Work instruction -> Take the lines below beginning at the line that has "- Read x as" and stopping after the line that has "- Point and", and print them exactly as they are, with no other lines.

Exercise material ->
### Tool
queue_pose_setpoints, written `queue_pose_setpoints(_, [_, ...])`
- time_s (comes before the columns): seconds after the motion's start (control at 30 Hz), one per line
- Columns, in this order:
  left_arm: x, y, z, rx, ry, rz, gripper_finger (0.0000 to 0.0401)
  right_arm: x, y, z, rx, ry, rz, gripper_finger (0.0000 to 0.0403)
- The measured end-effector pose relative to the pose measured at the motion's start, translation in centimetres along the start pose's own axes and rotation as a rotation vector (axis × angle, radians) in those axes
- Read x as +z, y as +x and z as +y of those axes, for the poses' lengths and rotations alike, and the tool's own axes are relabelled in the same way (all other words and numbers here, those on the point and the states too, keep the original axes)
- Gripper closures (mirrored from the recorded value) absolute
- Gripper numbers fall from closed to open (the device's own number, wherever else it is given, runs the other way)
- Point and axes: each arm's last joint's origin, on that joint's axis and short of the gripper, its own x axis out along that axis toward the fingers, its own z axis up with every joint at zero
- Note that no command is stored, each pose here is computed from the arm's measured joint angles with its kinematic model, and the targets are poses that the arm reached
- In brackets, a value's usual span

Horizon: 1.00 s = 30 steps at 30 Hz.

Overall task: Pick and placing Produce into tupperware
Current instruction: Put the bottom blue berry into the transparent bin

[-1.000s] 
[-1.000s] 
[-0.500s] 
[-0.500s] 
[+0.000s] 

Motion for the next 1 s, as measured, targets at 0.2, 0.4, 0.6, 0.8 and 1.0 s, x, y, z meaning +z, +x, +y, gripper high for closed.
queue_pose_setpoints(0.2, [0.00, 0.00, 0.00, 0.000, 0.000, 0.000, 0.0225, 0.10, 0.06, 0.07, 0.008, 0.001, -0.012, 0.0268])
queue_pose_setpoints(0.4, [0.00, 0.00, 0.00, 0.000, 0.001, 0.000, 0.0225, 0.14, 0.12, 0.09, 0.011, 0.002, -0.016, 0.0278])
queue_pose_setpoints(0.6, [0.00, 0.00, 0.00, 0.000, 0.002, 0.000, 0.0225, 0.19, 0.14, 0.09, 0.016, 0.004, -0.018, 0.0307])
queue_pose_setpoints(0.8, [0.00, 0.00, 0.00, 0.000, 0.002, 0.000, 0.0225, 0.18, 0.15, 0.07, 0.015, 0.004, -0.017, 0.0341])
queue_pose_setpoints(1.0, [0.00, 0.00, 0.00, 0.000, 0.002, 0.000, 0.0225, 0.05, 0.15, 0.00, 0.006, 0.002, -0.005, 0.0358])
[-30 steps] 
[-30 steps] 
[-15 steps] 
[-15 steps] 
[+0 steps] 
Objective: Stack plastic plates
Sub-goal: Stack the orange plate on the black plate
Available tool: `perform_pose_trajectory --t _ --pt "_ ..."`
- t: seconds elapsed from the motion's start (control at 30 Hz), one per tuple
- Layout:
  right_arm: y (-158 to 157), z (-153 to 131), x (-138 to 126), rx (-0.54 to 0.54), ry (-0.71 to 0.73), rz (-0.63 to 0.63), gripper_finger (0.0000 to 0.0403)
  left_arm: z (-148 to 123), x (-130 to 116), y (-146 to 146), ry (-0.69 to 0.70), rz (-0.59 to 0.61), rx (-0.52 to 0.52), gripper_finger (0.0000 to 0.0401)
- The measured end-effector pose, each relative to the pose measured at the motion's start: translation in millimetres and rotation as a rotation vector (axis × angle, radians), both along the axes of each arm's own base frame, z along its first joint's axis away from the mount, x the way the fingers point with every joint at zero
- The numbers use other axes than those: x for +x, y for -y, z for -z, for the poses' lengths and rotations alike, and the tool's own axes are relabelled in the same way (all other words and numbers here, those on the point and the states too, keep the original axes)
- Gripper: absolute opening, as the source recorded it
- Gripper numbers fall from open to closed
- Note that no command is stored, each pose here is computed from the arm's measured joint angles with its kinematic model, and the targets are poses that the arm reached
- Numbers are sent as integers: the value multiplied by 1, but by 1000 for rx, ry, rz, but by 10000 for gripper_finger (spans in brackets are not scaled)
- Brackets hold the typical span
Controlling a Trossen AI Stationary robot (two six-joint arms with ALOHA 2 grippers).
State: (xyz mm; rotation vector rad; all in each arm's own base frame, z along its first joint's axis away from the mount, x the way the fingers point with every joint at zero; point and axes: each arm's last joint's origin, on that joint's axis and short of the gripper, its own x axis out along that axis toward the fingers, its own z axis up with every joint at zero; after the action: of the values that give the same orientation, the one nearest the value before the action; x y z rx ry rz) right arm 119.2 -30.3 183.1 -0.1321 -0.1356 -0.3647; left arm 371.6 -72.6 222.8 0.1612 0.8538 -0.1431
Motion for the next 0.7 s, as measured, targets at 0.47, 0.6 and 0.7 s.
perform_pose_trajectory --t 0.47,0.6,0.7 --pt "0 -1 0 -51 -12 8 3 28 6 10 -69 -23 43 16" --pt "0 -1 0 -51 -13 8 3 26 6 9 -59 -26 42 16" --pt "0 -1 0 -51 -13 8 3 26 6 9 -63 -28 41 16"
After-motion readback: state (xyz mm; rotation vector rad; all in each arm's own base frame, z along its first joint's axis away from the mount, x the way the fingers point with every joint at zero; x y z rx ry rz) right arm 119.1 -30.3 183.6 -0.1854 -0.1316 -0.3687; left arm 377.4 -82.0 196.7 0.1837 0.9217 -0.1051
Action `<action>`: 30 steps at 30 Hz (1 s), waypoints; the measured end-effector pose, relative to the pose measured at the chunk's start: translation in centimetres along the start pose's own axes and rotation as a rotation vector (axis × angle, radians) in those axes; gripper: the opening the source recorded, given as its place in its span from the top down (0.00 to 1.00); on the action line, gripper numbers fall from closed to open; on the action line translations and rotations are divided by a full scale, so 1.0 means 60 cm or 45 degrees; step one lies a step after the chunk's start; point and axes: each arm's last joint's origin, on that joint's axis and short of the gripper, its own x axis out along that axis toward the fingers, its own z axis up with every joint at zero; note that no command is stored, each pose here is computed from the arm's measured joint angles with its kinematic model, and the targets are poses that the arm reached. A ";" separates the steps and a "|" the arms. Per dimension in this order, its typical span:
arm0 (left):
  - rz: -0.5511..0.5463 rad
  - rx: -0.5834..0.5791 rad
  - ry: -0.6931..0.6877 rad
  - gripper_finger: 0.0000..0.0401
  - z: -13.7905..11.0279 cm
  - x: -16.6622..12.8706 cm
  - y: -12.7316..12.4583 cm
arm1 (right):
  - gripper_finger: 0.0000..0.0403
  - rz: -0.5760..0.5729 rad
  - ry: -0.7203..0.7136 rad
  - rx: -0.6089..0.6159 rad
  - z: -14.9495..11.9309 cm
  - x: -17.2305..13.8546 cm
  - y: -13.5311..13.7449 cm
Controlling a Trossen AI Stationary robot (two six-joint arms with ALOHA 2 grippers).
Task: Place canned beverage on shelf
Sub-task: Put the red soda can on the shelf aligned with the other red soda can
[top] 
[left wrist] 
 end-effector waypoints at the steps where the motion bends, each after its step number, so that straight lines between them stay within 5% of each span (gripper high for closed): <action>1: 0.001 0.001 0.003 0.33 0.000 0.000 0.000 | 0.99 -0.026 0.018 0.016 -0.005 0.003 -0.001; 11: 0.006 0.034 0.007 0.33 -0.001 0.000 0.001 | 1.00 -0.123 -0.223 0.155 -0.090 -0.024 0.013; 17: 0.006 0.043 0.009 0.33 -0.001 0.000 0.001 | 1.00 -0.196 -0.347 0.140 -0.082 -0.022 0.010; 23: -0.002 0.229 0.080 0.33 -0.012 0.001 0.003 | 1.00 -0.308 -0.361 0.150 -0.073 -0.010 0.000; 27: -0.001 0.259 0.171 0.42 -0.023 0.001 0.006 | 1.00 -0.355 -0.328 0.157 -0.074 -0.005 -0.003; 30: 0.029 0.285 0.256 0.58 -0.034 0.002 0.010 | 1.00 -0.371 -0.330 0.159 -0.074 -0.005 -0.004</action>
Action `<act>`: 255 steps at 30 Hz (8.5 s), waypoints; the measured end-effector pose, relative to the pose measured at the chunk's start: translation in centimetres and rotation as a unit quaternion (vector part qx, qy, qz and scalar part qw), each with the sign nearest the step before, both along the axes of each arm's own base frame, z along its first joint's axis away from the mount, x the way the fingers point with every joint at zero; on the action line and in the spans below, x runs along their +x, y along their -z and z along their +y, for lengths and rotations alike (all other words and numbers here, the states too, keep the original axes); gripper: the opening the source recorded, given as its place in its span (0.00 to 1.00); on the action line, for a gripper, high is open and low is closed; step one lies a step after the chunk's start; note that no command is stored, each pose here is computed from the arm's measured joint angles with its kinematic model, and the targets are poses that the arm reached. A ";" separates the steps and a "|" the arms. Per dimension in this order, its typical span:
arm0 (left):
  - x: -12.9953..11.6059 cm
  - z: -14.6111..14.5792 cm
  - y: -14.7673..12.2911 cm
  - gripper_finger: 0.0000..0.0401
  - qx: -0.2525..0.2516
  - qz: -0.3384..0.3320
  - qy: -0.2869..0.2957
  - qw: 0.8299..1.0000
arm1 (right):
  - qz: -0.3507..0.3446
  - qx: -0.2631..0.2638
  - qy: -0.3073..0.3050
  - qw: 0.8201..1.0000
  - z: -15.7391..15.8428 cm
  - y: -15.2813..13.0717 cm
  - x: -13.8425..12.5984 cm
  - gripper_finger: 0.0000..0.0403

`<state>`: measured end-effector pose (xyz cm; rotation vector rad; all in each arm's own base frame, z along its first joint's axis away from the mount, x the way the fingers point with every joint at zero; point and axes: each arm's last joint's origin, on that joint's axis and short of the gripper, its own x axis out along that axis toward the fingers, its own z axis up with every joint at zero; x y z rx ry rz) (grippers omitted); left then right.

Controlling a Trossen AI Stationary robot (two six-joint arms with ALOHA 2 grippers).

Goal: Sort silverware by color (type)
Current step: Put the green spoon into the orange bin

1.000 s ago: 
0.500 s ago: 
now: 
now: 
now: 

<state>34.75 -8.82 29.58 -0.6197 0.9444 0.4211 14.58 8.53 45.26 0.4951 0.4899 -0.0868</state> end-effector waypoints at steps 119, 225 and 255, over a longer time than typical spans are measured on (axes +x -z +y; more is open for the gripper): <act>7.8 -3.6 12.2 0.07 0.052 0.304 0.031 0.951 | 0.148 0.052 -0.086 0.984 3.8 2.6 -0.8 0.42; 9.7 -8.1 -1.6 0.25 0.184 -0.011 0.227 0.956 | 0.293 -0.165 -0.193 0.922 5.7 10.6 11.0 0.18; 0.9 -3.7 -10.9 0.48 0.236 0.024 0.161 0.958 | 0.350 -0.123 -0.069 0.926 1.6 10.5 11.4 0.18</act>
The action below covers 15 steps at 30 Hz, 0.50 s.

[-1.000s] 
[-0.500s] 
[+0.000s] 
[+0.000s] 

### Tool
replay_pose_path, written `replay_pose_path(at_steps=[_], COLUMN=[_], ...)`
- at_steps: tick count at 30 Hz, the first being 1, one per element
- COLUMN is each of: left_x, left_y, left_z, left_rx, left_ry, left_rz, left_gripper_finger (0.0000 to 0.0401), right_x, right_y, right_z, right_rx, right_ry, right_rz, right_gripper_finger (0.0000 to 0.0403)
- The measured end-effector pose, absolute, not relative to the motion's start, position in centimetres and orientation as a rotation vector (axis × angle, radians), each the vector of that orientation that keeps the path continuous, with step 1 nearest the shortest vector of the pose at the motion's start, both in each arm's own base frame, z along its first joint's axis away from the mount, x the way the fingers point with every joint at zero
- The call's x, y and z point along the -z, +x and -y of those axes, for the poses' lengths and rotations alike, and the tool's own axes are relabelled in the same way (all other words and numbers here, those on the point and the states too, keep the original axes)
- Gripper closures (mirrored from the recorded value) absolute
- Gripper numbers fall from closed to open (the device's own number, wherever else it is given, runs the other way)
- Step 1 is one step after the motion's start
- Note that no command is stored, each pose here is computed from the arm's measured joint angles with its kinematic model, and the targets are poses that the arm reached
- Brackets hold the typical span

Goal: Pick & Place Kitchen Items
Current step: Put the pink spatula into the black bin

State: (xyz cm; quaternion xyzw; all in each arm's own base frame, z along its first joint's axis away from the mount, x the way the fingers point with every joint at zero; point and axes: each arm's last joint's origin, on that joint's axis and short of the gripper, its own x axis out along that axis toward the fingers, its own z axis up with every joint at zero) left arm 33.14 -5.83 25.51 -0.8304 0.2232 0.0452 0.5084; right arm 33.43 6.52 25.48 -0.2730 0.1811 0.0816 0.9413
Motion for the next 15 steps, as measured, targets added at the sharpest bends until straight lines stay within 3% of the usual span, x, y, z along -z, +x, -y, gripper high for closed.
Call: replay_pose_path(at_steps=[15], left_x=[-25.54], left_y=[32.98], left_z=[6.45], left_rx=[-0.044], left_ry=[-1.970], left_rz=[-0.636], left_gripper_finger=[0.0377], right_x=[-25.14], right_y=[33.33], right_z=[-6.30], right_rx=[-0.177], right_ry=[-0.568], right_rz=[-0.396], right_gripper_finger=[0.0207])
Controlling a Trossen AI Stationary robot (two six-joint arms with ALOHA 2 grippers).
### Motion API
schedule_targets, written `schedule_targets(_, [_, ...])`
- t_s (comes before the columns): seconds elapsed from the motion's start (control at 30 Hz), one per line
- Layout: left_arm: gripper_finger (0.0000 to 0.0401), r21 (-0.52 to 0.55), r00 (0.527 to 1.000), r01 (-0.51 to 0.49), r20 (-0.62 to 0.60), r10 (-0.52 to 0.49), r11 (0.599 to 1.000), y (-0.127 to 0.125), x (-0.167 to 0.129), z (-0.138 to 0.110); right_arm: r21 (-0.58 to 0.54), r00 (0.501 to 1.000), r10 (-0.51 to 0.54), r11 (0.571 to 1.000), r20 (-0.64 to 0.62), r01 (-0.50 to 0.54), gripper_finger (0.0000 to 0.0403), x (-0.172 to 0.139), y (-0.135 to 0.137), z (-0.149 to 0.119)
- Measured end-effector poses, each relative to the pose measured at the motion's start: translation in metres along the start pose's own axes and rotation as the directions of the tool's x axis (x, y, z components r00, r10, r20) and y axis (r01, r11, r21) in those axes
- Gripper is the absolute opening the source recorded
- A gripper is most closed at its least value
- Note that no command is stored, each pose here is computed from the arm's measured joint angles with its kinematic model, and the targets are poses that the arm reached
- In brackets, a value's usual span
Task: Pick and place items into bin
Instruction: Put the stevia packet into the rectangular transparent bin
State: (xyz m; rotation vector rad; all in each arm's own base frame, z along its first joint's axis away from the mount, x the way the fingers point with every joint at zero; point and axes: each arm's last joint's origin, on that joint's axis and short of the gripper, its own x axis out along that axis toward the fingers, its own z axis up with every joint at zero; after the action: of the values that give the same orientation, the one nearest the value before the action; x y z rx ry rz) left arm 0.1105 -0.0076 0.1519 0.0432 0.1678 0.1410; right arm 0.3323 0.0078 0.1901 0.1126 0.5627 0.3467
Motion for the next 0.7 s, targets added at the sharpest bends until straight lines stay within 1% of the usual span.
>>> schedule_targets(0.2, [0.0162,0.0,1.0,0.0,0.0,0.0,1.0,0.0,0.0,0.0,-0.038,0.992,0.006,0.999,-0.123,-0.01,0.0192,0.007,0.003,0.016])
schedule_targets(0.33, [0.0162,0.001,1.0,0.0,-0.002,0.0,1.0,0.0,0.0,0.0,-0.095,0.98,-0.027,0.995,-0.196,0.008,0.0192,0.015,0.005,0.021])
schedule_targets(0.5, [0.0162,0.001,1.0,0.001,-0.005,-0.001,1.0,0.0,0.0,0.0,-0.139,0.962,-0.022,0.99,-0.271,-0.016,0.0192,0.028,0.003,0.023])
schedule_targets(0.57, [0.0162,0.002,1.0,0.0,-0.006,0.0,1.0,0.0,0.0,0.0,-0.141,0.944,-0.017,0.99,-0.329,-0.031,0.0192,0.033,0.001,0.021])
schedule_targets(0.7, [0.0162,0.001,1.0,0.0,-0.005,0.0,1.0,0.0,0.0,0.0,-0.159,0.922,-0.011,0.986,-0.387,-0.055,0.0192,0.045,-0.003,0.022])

Answer for the task ->
- Read x as +z, y as +x and z as +y of those axes, for the poses' lengths and rotations alike, and the tool's own axes are relabelled in the same way (all other words and numbers here, those on the point and the states too, keep the original axes)
- Gripper closures (mirrored from the recorded value) absolute
- Gripper numbers fall from closed to open (the device's own number, wherever else it is given, runs the other way)
- Point and axes: each arm's last joint's origin, on that joint's axis and short of the gripper, its own x axis out along that axis toward the fingers, its own z axis up with every joint at zero

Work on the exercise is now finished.